Skip to main content

Redis Alerting

Introduction

Redis is known for its speed and reliability as an in-memory data store. However, like any critical infrastructure component, it requires proper monitoring and alerting to ensure smooth operation. This guide will walk you through the essentials of Redis alerting - the practice of setting up automated notifications when your Redis instances show signs of trouble or require attention.

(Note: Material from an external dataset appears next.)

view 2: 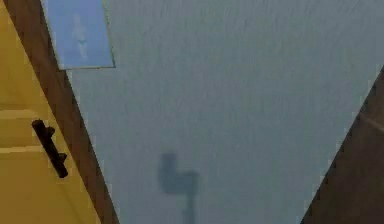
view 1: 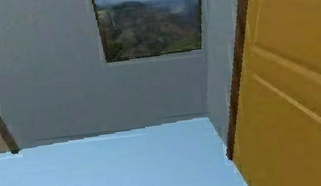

Effective alerting allows you to:

  • Respond quickly to potential issues before they impact users
  • Track performance metrics over time
  • Plan capacity upgrades proactively
  • Ensure high availability and reliability of your Redis deployment

Understanding Redis Metrics

Before setting up alerts, it's important to understand the key metrics that indicate the health of your Redis instance.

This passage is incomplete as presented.